Bound to Please explores the art of finishing, from simple adornments on vellum bindings to exquisite gilt-tooled bindings. More than 60 beautifully bound and tooled works from the late 17th to the mid-20th century are on display, along with some of the tools and materials used by finishers to design and create these artistic forms.

The exhibition is drawn from an extraordinary collection of 200 volumes, a gift to the Sheridan Libraries in 2006 from long-time Johns Hopkins friend, Dorothy McIlvain Scott. Many of the books are decorated with charming fore-edge paintings—scenes painted on the edges of the page—which are only visible when the pages are fanned. More than 20 fore-edge paintings are displayed.

“The scope of the Scott collection enables us to present not only a stunning visual display, but also allows us to trace the history of bookbinding,” said Sophia Jordan-Mowery, the Joseph Ruzicka & Marie Ruzicka Feldmann director of library preservation, and curator of the show.
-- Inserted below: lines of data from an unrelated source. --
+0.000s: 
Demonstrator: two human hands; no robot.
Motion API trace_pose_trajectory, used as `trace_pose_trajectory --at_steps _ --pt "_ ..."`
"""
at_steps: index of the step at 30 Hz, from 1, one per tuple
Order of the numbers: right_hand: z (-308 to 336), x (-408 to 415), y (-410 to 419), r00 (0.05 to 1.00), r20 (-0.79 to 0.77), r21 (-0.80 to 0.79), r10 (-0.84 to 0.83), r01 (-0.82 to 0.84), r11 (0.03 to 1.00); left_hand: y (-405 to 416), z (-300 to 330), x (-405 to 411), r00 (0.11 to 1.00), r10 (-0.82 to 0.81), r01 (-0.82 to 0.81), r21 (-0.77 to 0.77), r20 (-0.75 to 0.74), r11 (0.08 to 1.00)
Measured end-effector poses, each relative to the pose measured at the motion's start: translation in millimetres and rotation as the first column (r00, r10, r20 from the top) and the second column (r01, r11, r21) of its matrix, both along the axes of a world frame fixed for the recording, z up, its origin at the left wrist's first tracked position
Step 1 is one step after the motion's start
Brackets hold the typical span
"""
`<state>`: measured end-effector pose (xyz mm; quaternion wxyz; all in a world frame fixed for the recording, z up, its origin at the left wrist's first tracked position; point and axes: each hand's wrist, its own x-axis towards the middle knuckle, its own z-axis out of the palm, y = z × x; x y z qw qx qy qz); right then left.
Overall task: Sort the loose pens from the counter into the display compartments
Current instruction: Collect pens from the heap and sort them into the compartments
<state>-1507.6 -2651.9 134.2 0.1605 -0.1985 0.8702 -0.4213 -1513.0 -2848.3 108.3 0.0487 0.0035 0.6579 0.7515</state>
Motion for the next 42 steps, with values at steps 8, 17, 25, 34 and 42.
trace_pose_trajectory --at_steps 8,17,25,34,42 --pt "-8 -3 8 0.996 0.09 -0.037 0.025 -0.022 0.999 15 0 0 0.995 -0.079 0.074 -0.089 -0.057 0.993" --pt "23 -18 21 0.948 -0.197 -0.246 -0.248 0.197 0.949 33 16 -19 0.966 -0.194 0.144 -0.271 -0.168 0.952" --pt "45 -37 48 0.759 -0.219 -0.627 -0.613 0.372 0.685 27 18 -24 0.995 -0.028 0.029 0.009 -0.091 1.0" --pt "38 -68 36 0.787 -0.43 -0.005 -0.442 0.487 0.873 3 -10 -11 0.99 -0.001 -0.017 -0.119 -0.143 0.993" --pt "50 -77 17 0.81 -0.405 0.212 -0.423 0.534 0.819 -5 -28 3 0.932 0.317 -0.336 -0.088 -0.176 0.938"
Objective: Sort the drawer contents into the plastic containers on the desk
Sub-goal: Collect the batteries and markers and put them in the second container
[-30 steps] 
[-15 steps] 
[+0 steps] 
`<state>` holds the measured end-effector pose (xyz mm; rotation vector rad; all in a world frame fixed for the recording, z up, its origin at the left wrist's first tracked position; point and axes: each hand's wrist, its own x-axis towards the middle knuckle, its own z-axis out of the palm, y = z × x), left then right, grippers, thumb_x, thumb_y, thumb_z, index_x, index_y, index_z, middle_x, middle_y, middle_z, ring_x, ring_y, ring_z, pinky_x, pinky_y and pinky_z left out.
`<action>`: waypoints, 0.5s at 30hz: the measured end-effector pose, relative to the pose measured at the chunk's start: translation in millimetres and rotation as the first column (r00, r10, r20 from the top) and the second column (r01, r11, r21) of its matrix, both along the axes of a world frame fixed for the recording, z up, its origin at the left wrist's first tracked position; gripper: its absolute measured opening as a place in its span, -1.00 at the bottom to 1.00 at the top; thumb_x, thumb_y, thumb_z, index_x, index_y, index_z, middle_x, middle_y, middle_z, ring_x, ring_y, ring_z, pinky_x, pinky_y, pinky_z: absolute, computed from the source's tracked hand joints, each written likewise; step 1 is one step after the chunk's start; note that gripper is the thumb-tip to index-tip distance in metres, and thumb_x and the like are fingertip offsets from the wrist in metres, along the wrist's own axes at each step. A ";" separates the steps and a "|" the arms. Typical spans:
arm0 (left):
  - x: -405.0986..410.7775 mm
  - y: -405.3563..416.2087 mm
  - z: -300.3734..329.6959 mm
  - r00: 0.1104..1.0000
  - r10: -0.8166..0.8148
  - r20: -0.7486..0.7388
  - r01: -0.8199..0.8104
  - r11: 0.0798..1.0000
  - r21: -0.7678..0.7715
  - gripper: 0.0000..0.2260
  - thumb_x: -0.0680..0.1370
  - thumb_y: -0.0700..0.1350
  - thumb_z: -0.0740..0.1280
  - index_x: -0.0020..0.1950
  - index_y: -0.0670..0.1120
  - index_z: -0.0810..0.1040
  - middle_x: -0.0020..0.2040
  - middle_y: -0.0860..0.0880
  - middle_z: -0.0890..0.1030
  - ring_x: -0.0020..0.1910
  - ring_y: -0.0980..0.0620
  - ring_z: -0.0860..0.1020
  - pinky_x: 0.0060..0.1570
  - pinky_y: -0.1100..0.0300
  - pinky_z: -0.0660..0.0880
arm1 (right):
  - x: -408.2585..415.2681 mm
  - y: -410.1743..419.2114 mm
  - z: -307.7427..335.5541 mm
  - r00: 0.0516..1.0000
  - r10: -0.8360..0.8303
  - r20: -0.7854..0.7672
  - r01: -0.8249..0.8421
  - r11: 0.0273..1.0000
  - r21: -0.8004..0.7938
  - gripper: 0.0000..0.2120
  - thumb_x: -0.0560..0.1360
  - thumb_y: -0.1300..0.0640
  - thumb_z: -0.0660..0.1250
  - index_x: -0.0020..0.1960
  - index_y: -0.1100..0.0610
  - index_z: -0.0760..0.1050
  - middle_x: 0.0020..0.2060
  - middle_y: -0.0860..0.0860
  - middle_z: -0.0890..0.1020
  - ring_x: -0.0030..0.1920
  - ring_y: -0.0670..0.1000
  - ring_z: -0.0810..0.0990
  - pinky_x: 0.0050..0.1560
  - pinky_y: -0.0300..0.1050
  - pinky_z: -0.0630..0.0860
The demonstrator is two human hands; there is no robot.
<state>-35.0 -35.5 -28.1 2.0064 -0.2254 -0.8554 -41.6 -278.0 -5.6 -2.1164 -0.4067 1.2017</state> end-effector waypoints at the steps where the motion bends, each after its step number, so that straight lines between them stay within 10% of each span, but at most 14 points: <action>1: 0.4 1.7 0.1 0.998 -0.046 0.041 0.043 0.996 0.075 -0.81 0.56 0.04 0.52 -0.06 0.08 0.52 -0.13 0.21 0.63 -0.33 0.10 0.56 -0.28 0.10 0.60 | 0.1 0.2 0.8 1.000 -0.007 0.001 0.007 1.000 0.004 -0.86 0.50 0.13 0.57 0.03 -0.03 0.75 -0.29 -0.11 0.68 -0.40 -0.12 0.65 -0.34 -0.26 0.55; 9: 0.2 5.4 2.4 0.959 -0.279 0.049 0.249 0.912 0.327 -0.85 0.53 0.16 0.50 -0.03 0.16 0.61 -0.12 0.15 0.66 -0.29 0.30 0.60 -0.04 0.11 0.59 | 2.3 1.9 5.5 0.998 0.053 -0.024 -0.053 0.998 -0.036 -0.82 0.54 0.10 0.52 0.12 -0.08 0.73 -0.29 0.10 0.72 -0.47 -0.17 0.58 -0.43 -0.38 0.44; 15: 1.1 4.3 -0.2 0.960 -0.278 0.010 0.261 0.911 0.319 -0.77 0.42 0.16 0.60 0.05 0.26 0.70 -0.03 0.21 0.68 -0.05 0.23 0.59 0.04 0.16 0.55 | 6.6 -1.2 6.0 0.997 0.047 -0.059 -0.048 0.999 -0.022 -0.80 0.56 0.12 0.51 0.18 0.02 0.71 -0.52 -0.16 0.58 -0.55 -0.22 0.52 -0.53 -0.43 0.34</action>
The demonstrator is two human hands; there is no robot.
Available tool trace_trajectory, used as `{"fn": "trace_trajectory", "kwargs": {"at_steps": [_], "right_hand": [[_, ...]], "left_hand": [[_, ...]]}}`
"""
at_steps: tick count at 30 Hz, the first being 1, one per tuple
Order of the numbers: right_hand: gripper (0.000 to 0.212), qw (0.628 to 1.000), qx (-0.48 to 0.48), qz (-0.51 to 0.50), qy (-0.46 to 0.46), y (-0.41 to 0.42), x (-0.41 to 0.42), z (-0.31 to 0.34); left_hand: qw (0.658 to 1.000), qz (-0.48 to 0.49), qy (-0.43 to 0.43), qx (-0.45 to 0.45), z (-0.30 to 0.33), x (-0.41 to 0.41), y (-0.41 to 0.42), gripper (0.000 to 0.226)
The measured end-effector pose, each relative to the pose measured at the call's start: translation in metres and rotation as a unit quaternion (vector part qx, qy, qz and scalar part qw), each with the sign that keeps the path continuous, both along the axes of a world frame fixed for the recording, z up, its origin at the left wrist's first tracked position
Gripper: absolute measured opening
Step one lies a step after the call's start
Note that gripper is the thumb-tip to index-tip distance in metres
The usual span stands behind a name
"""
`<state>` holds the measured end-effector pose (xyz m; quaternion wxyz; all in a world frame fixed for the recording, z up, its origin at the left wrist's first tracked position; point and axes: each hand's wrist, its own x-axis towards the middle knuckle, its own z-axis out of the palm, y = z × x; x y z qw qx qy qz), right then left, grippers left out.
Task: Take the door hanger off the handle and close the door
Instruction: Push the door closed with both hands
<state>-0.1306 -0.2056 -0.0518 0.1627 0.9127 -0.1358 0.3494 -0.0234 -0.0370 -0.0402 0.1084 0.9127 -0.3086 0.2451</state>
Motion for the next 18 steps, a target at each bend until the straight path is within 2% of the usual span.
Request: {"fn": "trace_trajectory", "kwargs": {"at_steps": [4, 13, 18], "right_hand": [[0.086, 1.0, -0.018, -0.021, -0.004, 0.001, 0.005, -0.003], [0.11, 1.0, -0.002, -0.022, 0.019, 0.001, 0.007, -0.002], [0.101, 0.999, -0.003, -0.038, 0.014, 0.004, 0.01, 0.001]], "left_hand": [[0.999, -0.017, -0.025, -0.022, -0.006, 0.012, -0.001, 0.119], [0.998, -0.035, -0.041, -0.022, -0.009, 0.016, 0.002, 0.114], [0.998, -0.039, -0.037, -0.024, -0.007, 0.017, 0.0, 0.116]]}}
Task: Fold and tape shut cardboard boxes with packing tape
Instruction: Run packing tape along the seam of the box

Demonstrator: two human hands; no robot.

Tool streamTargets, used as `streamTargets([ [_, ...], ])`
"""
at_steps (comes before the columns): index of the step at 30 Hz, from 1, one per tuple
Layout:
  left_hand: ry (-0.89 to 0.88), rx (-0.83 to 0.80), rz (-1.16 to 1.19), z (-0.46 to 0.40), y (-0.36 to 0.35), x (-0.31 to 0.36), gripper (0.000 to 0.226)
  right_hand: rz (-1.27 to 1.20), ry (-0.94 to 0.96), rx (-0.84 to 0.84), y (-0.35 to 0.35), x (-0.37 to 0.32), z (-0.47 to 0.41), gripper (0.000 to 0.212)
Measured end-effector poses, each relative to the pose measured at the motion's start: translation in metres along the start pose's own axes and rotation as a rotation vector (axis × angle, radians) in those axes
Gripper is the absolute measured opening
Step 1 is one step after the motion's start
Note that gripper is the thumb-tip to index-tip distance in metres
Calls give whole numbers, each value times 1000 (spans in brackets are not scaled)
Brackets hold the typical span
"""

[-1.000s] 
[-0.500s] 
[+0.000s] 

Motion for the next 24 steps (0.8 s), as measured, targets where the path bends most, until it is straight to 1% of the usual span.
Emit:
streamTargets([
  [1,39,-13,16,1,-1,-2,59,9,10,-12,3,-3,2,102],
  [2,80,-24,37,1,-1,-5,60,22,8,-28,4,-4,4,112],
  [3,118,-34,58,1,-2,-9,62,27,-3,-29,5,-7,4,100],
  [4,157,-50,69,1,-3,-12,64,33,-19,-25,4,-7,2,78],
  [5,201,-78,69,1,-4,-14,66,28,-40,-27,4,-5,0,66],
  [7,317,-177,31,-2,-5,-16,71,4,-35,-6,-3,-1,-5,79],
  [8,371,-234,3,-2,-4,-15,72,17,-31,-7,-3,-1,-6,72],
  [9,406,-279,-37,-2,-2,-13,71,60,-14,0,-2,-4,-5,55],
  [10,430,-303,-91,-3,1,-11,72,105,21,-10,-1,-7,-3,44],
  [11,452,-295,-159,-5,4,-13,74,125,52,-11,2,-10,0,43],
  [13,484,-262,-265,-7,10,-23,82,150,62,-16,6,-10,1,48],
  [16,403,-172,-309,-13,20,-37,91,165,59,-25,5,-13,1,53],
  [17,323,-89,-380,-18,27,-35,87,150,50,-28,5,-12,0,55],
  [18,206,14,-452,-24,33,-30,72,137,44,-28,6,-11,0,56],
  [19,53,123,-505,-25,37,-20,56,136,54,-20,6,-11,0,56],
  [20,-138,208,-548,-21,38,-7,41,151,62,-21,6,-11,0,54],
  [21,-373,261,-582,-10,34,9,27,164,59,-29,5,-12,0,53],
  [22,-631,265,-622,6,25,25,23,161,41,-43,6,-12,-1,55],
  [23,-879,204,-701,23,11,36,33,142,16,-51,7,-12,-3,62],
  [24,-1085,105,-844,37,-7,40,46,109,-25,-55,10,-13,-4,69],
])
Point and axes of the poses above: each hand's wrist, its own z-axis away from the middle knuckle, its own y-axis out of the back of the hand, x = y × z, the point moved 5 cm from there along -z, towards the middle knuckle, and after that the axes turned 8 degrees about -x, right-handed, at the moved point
“Bindings are products of time and place, with uniquely identifiable styles and purposes reflective of their era,” Jordan-Mowery said. “They can be defined by technique or the craftsmanship of a particular binder, and they reveal cultural shifts, changes in materials and technology, and changes in taste. As such, they serve as clues to past and present.”